## Problem to work on
Copy every line of the data in which the word "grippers" occurs.

## Dataset content
- - - - -

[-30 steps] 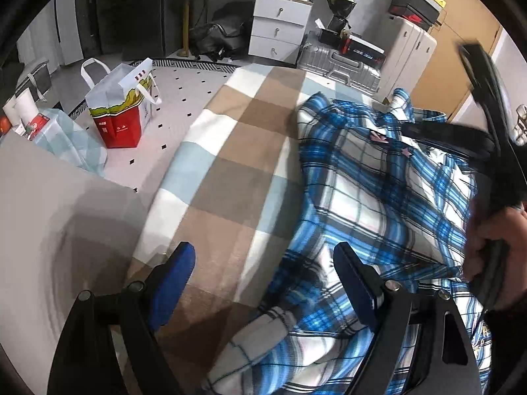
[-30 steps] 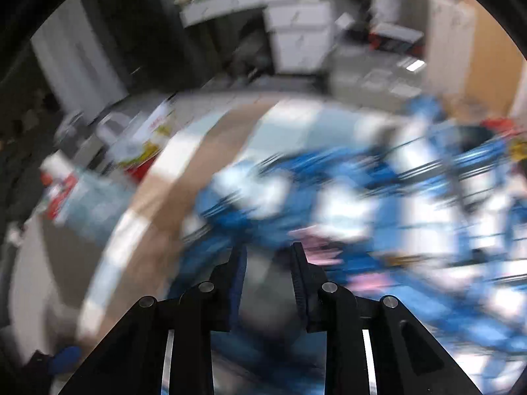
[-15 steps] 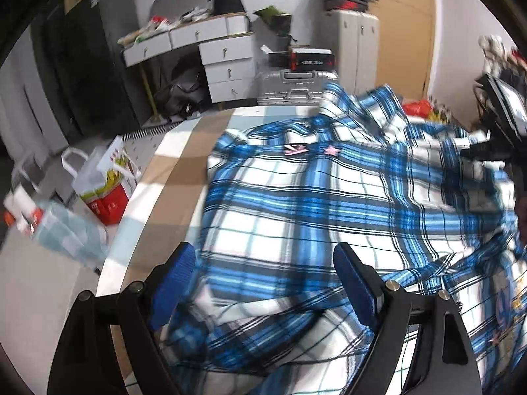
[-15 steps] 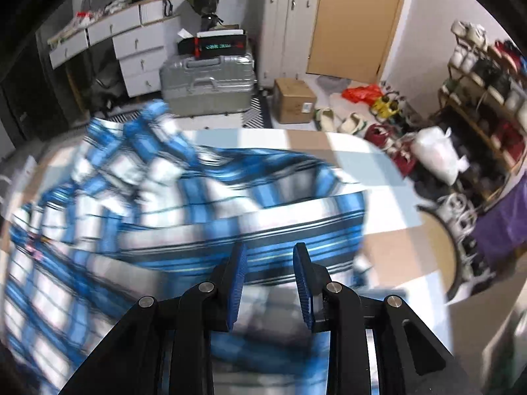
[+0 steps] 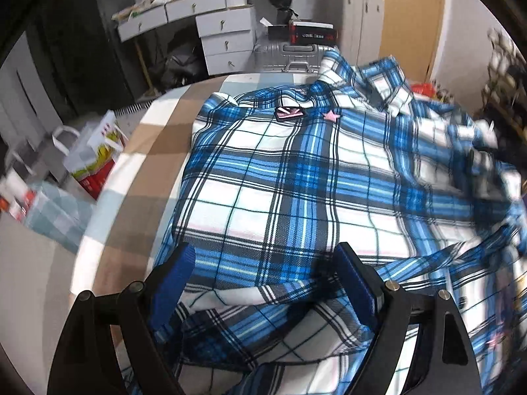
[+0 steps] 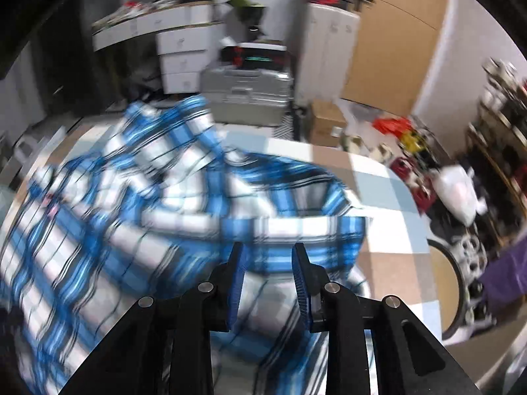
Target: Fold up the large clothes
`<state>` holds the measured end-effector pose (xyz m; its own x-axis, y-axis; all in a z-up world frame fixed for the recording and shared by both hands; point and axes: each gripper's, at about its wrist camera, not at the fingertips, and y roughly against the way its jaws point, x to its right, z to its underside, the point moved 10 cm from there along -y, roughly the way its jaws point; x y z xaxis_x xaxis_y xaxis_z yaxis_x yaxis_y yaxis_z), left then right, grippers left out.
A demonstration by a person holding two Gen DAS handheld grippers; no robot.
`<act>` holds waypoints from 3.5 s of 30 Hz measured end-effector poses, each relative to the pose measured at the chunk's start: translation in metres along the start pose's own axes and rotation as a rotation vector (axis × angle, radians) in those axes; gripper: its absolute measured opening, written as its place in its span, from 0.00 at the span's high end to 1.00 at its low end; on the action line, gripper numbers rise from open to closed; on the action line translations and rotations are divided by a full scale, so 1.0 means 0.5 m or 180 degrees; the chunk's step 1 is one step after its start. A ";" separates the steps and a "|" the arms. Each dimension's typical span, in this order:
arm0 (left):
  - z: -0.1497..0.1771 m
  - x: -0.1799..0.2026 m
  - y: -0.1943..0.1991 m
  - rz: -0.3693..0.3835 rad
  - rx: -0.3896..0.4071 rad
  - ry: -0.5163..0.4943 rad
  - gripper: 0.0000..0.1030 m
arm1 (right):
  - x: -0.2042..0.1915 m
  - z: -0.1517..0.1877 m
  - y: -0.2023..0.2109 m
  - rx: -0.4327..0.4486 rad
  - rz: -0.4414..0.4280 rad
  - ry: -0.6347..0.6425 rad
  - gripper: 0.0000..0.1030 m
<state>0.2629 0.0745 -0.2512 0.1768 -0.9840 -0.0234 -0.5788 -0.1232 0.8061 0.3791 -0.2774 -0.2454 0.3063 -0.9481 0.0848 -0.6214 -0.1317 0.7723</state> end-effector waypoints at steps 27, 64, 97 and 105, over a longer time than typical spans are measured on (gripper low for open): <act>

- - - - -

## Answer box
`<state>` holds the measured end-effector pose (xyz m; its own x-axis, y-axis; all in a z-up world frame fixed for the recording and shared by both hands; point and axes: each gripper's, at about its wrist camera, not at the fingertips, and y roughly against the way its jaws point, x to its right, z to its underside, the point moved 10 cm from there along -y, roughly the way its jaws point; x y z xaxis_x xaxis_y xaxis_z yaxis_x yaxis_y yaxis_z), left then right, grippers left out.
A demonstration by a person holding two Gen DAS handheld grippers; no robot.

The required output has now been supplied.